§ 8. Mr. Tom Brake (Carshalton and Wallington)
If he will make a statement on the situation in Eritrea. 
§ The Minister of State, Foreign and Commonwealth Office (Mr. Peter Hain)
Since May 1998, Eritrea and Ethiopia—two of the world's poorest countries—have been engaged in a senseless and tragic war that has caused an appalling number of casualties. We welcome the proposal for an agreement on the cessation of hostilities, recently brokered by the Organisation of African Unity in Algiers, and we shall work to support its early implementation.
§ Mr. Brake
I thank the Minister for that response. Everyone hopes that the agreement will succeed. Does he agree that the main issue is policing the buffer zone? Are 2,000 peacekeepers enough? Is he aware of any European Union country having offered troops, and if so, how many? Is he aware of any contingency plans made by the UN in case the conflict resumes, causing the peacekeepers to be withdrawn?
§ Mr.
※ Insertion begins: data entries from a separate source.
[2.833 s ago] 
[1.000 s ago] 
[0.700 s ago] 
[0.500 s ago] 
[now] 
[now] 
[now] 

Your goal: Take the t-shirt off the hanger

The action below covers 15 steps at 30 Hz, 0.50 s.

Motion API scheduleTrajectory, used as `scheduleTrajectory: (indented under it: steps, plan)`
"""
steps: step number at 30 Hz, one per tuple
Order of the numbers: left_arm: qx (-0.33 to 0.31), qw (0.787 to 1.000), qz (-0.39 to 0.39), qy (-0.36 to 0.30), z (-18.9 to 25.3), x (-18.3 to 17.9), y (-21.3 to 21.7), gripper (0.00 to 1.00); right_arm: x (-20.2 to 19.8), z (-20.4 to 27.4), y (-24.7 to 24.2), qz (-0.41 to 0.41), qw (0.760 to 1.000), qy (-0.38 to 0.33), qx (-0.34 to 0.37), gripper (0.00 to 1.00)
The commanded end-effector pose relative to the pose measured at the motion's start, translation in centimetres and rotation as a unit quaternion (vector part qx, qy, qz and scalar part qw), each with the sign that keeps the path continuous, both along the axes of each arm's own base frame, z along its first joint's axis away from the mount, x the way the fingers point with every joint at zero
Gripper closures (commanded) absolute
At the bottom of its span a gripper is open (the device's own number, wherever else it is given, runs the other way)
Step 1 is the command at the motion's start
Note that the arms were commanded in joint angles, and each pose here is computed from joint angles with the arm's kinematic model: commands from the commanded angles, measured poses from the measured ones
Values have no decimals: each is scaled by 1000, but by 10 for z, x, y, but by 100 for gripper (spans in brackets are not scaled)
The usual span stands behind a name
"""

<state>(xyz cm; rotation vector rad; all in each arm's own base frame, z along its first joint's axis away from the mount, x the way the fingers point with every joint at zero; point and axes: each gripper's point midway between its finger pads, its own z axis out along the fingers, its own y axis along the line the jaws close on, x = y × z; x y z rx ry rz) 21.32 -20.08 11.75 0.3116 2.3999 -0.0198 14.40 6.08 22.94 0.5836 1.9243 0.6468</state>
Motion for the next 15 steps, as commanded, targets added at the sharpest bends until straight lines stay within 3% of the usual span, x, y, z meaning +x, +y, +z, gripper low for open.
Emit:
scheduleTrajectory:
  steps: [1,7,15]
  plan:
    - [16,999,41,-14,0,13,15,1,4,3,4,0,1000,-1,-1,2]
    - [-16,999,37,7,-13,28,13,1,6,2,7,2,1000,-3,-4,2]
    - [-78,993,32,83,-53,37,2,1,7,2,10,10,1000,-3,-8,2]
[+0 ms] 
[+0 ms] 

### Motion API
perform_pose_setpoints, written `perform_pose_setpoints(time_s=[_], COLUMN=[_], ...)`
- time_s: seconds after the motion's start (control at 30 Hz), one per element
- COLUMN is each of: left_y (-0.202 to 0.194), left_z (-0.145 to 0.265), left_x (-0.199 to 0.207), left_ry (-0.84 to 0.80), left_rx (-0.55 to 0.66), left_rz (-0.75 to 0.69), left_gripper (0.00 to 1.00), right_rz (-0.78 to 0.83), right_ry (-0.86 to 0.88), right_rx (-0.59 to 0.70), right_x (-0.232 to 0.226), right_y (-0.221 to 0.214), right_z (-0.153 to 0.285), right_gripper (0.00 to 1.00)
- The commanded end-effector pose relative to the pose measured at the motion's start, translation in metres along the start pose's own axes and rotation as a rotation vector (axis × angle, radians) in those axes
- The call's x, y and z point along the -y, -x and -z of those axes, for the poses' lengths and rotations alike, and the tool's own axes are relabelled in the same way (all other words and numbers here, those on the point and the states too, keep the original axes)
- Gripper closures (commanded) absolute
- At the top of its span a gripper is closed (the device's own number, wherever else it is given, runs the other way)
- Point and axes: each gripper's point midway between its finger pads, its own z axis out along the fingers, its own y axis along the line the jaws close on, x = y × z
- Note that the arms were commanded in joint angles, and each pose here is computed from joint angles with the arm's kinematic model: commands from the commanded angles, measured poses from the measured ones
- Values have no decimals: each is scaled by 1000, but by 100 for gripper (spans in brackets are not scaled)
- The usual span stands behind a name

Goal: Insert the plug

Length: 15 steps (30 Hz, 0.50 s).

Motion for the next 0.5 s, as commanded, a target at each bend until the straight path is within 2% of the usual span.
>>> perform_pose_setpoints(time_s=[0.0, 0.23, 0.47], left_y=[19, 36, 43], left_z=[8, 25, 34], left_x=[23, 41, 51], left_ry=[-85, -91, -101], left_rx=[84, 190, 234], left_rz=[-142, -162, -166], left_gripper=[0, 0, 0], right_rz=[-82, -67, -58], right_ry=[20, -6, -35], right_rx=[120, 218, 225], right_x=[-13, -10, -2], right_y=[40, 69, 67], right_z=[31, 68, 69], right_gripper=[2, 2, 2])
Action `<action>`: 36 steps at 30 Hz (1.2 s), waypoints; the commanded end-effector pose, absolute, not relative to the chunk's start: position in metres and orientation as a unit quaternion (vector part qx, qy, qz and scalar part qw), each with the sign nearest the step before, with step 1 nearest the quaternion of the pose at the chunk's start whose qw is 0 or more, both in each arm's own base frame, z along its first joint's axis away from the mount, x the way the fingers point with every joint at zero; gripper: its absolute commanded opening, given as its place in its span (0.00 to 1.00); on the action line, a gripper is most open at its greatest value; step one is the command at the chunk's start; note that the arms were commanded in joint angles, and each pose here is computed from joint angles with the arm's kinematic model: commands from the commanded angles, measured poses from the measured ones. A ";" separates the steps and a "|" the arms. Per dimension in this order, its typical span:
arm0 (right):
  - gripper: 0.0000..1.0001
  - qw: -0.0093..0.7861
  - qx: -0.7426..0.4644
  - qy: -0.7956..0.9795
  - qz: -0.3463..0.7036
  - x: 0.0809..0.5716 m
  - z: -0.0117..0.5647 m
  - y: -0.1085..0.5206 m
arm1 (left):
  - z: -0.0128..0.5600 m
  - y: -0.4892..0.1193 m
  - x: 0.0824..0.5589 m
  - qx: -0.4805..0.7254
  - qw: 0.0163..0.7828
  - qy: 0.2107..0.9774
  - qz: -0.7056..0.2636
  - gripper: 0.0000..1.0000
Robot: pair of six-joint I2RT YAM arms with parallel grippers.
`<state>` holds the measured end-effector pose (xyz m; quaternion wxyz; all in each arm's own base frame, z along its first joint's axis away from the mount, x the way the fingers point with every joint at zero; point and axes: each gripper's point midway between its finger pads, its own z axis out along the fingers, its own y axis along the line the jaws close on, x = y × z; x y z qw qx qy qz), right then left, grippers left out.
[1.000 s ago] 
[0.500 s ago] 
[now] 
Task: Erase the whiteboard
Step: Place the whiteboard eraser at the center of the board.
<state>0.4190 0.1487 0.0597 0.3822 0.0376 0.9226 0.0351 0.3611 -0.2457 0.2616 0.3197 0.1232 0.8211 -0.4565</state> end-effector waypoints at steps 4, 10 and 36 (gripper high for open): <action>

Hain
I am glad that the hon. Gentleman has asked serious questions about the problems in the Horn of Africa, which has been desperately hit by drought and other problems. The war must end. The United Nations is actively engaged in seeking to promote peace and stabilise the region, and Britain is working closely with the UN and supporting the Organisation of African Unity's proposals and the efforts to ensure that Ethiopia and Eritrea never again enter into that pointless war.
§ Dr. Alan Whitehead (Southampton, Test)
Will my hon. Friend ask the Department for International Development to make it clear that one condition for aid must be that it is not provided to countries waging war on their neighbours?
§ Mr. Hain
I agree with my hon. Friend. That is precisely why my right hon. Friend the Secretary of State for International Development made it clear that she would not enter into a strong bilateral aid and 148 development programme while war was being waged and with no guarantee that resources from Britain would not, at least indirectly, continue that war.
§ Mr. Owen Paterson (North Shropshire)
If it is right to withhold aid from Ethiopia in case the money is squandered in Eritrea, why is it wrong to withhold aid from Zimbabwe, where we spend $27 million, much of it squandered on Mr. Mugabe's revolting private war in the Congo?
§ Mr. Hain
British aid to Zimbabwe is used, for example, to tackle the huge problem of HIV and AIDS. None of it is spent in the Congo. We have strongly condemned President Mugabe's strategy of using aid for that purpose, which is entirely wrong and has resulted in a British arms embargo. Britain is supplying £9 million worth of food aid to Ethiopia and Eritrea—the second largest contribution after that of the United States—and that will continue. I am sure that the hon. Gentleman is not suggesting that victims of AIDS in Zimbabwe, or victims of starvation in Ethiopia, should be denied aid—or is that a new Conservative policy?